• _ASSIGNMENT_:
What you return must match the data below exactly, minus any pictures.
BEGIN SUPPLIED DATA
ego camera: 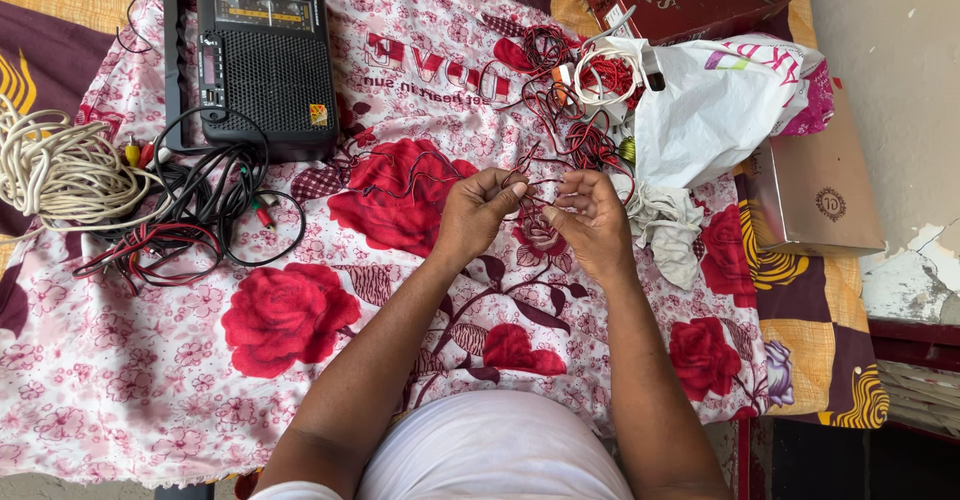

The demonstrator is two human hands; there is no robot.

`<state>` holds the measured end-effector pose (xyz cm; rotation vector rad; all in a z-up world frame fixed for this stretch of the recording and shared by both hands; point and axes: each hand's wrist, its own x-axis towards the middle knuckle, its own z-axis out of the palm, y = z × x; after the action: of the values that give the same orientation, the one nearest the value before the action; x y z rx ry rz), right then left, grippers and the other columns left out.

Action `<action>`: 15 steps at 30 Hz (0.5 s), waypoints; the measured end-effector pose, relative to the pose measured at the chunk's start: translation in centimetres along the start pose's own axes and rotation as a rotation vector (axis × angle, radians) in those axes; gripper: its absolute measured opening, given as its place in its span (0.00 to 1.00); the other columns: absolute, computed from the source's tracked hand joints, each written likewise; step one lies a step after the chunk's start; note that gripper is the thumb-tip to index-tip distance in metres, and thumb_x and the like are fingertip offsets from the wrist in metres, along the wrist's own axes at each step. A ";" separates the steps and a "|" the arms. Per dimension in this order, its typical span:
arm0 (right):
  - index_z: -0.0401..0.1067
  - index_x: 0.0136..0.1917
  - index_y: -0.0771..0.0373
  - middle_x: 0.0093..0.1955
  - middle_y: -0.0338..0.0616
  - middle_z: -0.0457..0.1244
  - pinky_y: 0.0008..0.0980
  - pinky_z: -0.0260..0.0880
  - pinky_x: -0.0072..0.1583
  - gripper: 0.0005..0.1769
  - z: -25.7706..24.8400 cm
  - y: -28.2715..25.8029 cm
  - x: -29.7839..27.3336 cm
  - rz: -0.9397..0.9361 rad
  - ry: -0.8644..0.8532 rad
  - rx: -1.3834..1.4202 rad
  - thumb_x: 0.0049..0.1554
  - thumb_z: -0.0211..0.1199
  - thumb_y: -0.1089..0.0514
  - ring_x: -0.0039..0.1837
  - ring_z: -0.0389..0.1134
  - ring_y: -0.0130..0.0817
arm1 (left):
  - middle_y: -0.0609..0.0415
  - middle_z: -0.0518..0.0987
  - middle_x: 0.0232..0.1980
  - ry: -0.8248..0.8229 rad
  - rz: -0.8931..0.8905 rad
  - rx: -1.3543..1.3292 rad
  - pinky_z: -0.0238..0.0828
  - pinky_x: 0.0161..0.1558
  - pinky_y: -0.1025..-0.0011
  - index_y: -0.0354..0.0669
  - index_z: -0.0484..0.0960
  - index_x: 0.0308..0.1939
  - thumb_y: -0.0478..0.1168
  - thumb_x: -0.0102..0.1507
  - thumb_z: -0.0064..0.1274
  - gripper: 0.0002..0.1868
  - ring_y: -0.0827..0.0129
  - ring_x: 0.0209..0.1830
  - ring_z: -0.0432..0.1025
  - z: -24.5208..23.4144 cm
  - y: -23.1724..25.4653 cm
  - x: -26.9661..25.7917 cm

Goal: The person works on a small electronic device with exposed wires, repeatedly twisting and joining wire ends by hand. They occasionally wipe the device with a white cloth and continue manipulating the wires throughout the clip.

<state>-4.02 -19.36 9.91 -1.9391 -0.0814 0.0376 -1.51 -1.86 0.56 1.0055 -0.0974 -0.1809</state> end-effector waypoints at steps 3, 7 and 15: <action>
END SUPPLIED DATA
• _EXERCISE ANSWER_:
ego camera: 

The demonstrator is two human hands; there is no robot.

`<state>` holds the measured end-effector pose (xyz cm; rotation vector rad; all in a z-up world frame fixed for this stretch of the recording and shared by both hands; point and axes: each hand's wrist, its own x-axis towards the middle knuckle, its own z-axis out of the palm, y = z × x; after the action: of the values that give the same orientation, the one nearest the value before the action; x y z rx ry rz), right then left, grippers and the other columns left out.

Action `<action>`: 15 steps at 30 Hz (0.5 s), waypoints; the measured end-effector pose, relative to the pose measured at the chunk's start: translation in centimetres along the start pose's own axes and rotation as a rotation vector (axis × angle, radians) in those axes; gripper: its absolute measured opening, given as its place in its span (0.00 to 1.00); the other columns: absolute, computed from the source's tracked hand joints, each written likewise; step one lies a step after the chunk's start; note that gripper is the thumb-tip to index-tip distance in metres, and thumb_x and the like are fingertip offsets from the wrist in metres, along the wrist's own axes at each step. A ";" separates the steps and a "|" the arms. Per dimension in this order, its typical span:
arm0 (right):
  - index_z: -0.0401..0.1067
  - index_x: 0.0136..0.1917
  - index_y: -0.0771..0.0373
  - middle_x: 0.0093..0.1955
  - middle_y: -0.0338..0.0616
  - middle_z: -0.0457..0.1244
  - pinky_y: 0.0008..0.0980
  - pinky_z: -0.0260..0.0880
  - pinky_x: -0.0072..0.1583
  - gripper: 0.0005..0.1769
  - z: -25.7706..24.8400 cm
  - y: -28.2715..25.8029 cm
  - x: -29.7839..27.3336 cm
  - rz: -0.9397..0.9361 rad
  - ry: -0.8644..0.8532 rad
  - rx: -1.3834..1.4202 rad
  - thumb_x: 0.0049..0.1554
  - thumb_z: -0.0211..0.1199
  - thumb_y: -0.1089..0.0514
  - ring_x: -0.0039..0.1837
  - ring_z: -0.0389..0.1134
  - ring_y: -0.0130..0.0817
arm1 (left):
  - middle_y: -0.0609..0.0415
  - middle_z: -0.0518..0.0987
  - middle_x: 0.0232..0.1980
  - ry: -0.8248..0.8229 rad
  - rz: -0.8931..0.8905 rad
  - rx: -1.3543..1.3292 rad
  - pinky_z: -0.0238..0.0828
  - pinky_x: 0.0161..0.1558
  - pinky_y: -0.1025..-0.0011
  - index_y: -0.0354..0.0669
  - index_z: -0.0484..0.0960
  - index_x: 0.0308..0.1939
  - thumb_y: -0.0478..0.1168
  - thumb_x: -0.0102..0.1507
  - thumb_z: -0.0064..0.1274
  - gripper: 0.0002..0.1868
  - ring_y: -0.0827..0.0129
  - ring_x: 0.0209..0.1830
  - ring_z: -0.0432..0.1025
  - z: -24.5208..23.4144 cm
  - y: -23.1724..25.4653 cm
  - x: -26.9661..25.7917 cm

Goal: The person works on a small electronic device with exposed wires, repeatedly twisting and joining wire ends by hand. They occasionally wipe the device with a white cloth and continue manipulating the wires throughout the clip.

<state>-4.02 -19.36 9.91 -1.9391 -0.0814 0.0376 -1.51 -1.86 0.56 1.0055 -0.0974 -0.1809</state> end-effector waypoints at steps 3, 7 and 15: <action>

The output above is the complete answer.